►

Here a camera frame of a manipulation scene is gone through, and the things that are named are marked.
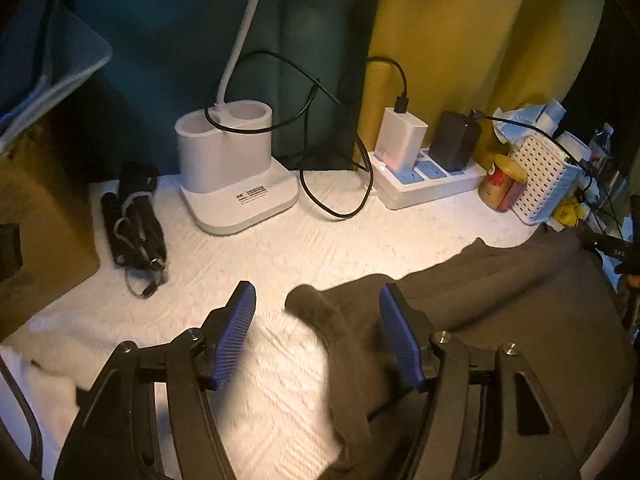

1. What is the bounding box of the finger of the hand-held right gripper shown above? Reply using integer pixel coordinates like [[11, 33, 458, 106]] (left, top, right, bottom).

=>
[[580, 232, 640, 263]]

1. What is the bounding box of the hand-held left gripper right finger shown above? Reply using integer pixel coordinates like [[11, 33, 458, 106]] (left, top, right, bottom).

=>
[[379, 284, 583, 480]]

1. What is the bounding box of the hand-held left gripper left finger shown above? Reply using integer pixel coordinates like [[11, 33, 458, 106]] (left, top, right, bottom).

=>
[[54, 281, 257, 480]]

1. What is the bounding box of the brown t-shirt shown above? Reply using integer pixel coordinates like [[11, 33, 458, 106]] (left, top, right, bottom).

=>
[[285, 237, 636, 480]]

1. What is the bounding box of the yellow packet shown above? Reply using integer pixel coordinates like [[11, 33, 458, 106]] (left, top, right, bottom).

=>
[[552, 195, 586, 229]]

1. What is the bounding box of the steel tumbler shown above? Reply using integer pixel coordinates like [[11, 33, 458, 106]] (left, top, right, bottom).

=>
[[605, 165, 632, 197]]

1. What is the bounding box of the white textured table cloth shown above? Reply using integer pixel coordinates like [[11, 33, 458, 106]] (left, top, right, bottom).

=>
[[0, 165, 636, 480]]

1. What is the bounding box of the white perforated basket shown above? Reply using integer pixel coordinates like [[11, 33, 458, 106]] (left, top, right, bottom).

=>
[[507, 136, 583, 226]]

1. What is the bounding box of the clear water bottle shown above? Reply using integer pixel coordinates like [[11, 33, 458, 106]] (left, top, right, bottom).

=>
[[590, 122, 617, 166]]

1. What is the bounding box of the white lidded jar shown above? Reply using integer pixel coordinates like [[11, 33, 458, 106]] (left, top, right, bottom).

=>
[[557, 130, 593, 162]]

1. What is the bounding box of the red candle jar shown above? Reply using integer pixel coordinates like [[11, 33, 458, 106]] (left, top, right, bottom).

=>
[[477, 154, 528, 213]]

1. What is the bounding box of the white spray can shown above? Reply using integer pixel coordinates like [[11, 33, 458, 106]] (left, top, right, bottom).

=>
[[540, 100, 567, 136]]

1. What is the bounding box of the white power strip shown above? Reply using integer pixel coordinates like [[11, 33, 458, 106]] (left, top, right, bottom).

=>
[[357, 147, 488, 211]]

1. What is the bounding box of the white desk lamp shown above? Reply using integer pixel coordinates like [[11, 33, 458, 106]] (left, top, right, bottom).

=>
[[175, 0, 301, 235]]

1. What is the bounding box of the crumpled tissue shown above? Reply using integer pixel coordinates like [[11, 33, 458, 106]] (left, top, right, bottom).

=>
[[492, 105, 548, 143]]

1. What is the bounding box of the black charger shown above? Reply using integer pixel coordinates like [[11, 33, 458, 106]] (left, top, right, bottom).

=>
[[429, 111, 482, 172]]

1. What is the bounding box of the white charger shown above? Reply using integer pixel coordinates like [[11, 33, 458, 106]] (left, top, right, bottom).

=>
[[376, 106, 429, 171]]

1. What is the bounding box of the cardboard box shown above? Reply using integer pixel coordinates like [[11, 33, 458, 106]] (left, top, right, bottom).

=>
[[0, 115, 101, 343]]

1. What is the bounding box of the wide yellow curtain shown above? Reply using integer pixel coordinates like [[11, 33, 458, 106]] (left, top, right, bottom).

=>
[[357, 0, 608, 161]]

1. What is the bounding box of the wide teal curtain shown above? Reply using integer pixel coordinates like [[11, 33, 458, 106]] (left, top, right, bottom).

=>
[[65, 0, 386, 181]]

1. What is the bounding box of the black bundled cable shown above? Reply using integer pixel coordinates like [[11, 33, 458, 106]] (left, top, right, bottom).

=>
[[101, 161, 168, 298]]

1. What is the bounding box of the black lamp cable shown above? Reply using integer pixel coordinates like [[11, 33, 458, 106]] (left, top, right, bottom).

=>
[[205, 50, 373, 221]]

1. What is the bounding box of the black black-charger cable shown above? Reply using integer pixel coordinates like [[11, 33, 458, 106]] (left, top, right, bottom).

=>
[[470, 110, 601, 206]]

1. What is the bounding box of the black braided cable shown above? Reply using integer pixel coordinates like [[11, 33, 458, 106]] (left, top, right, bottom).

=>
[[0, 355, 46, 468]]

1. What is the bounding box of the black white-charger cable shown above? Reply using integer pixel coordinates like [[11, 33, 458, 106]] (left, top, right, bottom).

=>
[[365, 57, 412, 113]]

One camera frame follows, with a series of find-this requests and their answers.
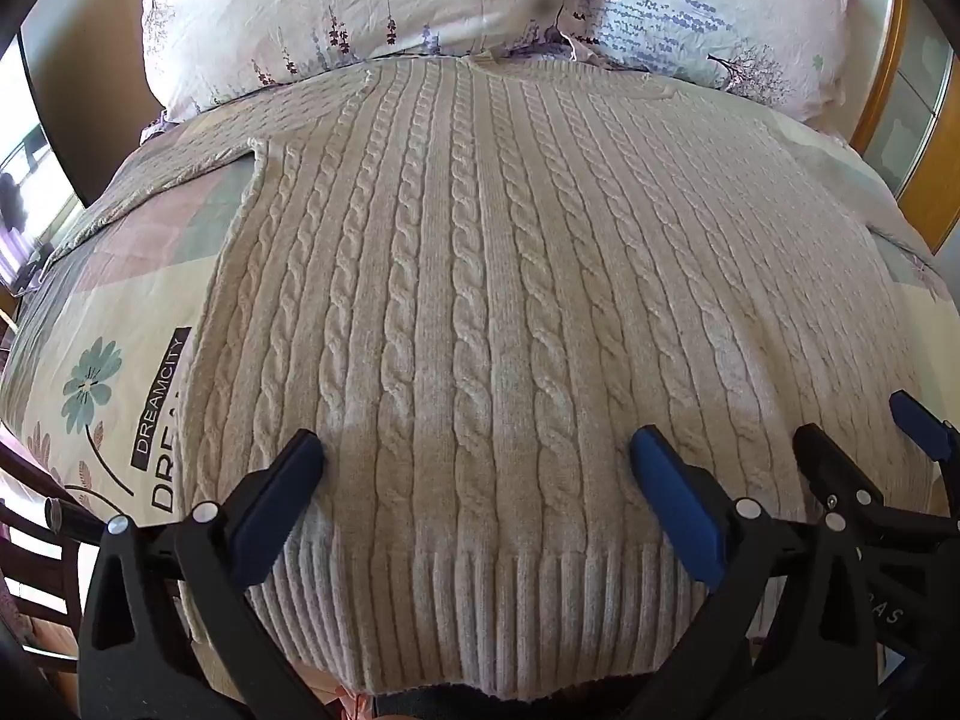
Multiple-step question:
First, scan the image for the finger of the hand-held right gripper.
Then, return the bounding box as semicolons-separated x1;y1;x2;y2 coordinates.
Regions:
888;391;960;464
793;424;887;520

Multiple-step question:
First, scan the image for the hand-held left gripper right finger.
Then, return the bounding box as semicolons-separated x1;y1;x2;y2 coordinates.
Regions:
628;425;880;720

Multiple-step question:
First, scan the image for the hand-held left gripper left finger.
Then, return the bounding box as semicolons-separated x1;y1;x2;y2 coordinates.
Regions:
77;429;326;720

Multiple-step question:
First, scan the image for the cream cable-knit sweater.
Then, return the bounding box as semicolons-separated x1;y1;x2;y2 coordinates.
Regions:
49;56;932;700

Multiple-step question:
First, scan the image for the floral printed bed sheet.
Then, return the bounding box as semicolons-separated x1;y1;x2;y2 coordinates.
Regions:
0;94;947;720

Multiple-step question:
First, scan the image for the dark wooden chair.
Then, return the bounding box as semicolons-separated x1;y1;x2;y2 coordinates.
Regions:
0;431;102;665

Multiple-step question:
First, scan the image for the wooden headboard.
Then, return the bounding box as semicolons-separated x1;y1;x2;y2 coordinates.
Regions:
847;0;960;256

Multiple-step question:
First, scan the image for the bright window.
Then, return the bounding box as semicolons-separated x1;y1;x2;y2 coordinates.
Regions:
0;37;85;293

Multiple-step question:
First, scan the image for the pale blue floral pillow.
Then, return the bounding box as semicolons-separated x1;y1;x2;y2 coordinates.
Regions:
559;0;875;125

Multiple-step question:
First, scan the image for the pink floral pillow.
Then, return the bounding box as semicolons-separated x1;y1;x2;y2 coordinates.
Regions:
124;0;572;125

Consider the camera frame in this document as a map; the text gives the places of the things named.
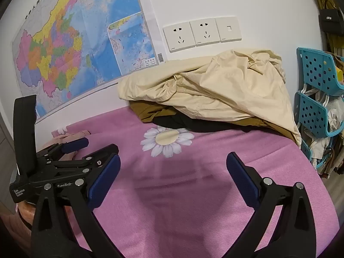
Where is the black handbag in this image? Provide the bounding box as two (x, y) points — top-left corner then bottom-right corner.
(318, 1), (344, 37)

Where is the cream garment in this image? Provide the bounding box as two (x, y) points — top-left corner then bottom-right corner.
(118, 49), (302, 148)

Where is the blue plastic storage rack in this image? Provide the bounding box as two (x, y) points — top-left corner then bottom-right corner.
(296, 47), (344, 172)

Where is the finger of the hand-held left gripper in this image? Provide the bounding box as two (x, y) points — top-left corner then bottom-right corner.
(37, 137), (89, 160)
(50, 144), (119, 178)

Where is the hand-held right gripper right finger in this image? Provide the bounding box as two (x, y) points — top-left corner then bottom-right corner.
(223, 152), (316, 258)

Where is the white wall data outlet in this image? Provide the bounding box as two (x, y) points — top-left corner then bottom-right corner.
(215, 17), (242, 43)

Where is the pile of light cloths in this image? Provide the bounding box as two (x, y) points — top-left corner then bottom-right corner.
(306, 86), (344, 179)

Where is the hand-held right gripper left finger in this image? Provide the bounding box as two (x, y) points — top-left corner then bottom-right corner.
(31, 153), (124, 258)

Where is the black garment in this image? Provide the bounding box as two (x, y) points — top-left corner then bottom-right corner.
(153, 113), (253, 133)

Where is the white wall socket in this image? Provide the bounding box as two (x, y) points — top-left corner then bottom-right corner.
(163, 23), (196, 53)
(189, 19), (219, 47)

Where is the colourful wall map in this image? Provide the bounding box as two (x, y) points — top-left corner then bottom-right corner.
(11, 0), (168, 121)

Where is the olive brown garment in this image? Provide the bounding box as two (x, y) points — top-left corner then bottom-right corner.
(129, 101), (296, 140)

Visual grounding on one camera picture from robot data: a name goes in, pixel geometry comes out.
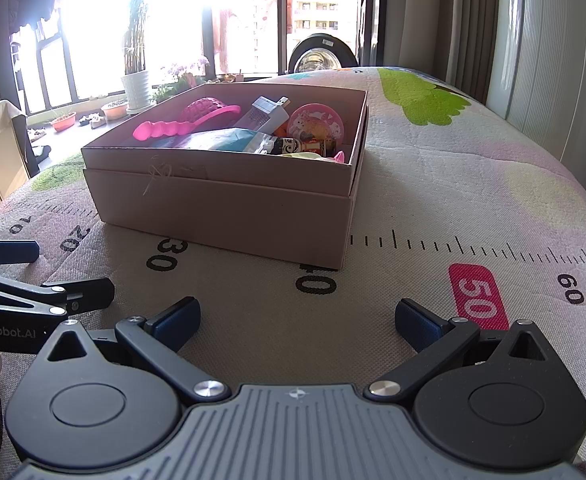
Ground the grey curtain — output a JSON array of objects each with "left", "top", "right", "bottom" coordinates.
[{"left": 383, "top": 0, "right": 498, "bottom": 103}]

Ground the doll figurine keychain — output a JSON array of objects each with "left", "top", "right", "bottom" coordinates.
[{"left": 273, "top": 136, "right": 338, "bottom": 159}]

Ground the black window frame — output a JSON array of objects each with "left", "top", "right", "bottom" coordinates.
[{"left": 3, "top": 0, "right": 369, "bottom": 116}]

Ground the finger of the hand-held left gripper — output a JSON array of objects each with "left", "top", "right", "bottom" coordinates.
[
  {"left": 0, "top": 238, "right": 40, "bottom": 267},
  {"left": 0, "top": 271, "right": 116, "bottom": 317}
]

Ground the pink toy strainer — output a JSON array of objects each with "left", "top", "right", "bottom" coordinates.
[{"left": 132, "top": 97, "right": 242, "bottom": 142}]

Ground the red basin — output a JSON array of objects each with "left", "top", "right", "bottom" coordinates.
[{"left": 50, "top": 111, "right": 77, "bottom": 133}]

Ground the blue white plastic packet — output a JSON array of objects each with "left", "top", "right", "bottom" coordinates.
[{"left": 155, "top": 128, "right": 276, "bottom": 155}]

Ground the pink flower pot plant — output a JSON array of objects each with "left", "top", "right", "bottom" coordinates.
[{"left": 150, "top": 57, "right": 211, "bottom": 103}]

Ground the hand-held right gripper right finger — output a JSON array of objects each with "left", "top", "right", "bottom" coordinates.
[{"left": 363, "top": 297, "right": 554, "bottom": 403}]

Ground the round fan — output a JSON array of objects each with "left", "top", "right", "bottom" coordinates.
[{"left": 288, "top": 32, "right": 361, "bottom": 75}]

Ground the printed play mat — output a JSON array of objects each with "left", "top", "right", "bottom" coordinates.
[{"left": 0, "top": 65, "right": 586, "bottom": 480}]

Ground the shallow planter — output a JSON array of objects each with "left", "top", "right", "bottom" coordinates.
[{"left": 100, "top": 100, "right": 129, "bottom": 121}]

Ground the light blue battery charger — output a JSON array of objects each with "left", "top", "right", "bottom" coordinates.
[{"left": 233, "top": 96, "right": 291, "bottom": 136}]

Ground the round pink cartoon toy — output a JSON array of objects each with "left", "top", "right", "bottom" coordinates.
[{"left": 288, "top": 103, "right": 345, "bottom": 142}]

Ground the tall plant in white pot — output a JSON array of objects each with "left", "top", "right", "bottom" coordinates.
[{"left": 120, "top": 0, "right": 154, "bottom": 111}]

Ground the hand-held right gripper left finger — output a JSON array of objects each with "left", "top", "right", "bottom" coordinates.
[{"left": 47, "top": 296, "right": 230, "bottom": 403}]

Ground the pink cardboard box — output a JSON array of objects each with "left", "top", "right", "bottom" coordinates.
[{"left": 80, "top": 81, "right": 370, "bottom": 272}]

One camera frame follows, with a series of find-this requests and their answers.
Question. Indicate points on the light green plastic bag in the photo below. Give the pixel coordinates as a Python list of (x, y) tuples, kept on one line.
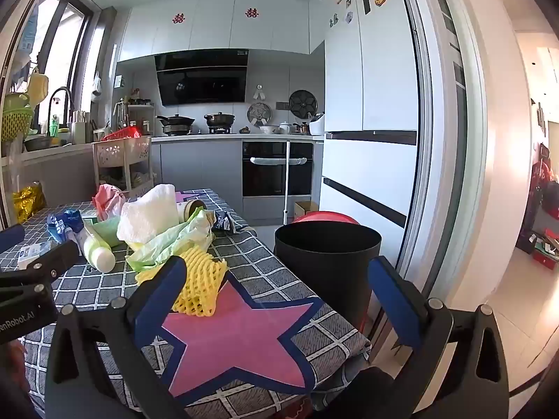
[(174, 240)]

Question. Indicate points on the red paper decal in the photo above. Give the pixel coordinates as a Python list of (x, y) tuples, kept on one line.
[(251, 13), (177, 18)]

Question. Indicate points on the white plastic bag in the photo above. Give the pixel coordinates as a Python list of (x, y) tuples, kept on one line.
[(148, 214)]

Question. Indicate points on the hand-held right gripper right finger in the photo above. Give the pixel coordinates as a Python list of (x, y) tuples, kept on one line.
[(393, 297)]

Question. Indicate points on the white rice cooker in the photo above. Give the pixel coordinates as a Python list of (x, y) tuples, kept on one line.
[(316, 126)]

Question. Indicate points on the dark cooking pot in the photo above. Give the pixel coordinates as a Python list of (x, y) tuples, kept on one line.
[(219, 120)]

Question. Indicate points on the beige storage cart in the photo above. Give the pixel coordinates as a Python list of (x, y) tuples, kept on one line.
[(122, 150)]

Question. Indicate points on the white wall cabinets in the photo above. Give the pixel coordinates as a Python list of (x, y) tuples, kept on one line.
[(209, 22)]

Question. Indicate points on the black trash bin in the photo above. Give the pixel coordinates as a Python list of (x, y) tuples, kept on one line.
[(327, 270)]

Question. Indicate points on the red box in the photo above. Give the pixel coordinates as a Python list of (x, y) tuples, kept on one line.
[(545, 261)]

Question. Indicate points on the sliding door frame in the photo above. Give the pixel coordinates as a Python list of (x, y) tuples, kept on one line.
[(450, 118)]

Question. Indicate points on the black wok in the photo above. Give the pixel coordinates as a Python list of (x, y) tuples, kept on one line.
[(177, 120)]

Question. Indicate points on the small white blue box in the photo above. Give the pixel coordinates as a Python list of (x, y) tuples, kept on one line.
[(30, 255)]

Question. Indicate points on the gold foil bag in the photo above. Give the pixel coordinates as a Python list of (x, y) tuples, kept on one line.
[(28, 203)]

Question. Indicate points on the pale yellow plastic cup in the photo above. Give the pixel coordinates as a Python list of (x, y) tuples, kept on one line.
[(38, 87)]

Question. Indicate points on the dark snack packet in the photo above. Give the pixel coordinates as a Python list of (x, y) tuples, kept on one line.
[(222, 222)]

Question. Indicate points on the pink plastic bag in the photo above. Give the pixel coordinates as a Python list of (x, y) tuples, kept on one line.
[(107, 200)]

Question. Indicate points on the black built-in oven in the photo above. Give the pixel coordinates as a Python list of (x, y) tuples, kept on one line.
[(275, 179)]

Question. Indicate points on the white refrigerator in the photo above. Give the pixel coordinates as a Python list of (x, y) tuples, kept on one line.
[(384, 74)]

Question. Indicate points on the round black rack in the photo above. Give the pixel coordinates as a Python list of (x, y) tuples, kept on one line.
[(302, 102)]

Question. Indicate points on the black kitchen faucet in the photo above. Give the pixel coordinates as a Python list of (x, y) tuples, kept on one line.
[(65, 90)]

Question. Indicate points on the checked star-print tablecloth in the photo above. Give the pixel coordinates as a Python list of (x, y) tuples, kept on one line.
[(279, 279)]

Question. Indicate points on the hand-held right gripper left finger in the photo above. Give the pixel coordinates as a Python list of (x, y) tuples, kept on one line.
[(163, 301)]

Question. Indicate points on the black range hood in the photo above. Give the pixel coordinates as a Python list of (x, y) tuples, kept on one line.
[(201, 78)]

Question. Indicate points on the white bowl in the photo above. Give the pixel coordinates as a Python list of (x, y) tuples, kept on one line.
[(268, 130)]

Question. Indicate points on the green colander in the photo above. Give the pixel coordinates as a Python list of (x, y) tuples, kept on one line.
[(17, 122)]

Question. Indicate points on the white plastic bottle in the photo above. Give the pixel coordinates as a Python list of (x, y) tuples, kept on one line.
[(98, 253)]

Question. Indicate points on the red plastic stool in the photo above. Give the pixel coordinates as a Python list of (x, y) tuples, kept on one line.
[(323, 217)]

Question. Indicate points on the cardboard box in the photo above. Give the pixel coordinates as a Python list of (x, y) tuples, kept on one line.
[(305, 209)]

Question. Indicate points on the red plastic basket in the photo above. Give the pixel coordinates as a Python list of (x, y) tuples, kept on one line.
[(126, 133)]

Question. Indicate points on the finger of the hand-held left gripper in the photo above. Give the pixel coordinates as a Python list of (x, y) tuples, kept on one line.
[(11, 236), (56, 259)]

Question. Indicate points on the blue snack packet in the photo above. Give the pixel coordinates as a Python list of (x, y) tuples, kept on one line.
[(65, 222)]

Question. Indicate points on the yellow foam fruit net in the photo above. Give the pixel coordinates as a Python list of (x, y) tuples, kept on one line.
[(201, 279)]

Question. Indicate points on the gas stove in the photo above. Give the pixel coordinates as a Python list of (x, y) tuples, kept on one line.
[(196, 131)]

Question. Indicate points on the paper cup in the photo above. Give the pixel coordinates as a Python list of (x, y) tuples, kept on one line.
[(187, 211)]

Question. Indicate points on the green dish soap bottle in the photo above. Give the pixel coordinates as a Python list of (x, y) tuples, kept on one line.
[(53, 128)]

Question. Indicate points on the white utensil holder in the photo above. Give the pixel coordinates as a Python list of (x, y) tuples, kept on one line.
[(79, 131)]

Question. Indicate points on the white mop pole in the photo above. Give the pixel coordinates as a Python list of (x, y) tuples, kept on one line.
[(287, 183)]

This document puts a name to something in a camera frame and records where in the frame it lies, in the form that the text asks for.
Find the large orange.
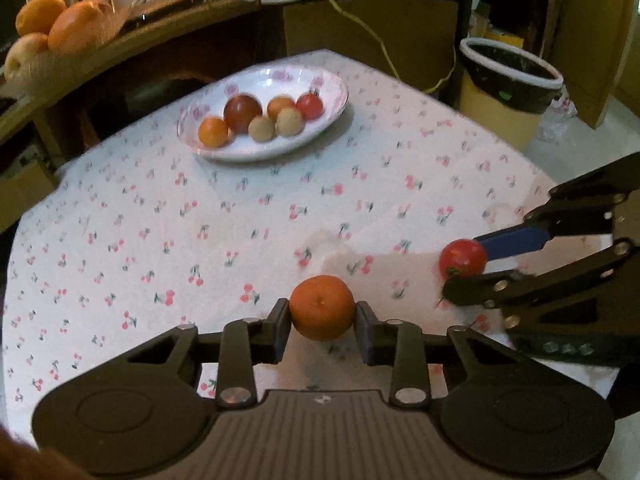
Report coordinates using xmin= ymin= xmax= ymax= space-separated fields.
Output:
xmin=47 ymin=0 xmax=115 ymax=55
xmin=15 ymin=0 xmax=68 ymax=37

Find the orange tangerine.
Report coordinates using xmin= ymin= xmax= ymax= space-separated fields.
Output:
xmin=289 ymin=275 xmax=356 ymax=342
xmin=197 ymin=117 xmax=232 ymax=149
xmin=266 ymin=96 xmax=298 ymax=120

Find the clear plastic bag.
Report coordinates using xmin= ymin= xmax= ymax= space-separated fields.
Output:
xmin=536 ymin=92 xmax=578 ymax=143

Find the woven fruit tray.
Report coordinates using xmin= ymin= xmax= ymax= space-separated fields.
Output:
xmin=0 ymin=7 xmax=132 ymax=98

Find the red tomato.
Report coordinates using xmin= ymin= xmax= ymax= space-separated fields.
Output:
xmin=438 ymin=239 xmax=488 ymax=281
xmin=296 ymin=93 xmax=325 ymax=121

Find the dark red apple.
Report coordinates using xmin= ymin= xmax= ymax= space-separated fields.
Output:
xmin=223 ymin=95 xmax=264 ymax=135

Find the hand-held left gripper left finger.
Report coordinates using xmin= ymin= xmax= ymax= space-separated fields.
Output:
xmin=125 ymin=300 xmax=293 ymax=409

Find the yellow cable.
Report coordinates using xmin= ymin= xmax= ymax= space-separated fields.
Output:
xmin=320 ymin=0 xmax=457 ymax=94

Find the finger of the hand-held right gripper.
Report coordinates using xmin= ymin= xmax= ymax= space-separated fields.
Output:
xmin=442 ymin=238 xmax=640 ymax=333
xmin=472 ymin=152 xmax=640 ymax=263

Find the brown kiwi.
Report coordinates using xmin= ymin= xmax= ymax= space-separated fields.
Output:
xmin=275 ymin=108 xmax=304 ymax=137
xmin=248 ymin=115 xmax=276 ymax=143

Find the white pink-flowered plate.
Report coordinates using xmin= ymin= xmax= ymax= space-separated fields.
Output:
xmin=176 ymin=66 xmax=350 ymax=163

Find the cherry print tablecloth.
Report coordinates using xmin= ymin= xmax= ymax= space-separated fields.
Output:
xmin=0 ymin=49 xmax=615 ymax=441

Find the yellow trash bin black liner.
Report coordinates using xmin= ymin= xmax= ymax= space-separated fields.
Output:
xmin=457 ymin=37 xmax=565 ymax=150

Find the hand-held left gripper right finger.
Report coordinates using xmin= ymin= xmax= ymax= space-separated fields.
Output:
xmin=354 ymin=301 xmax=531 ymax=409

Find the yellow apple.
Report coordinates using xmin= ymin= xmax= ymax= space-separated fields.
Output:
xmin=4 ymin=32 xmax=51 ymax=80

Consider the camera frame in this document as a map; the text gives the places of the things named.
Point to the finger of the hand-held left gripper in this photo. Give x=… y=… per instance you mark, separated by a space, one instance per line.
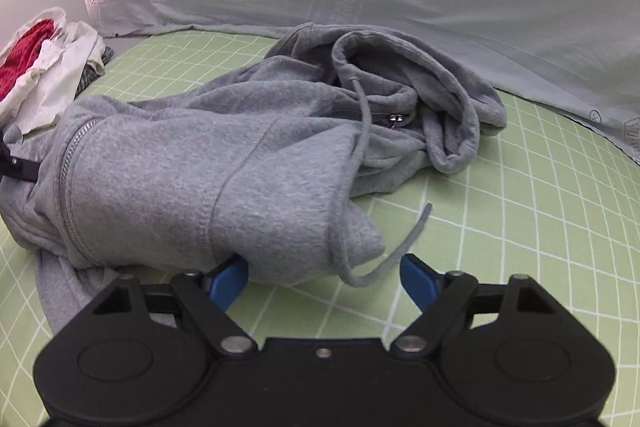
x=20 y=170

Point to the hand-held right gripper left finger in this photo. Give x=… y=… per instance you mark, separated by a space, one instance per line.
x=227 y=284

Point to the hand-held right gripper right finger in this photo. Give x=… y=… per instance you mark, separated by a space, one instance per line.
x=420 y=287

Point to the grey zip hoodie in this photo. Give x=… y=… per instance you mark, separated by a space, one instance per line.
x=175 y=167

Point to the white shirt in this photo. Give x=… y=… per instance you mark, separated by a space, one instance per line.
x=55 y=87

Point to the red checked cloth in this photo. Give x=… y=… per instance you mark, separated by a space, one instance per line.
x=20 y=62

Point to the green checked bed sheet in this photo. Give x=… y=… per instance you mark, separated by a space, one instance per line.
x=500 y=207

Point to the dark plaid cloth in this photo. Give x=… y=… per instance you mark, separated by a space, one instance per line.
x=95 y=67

◄

> Instructions to follow: How many lines of the listing contain the word "pillow"? Reply with only the number.

> Completed task: 2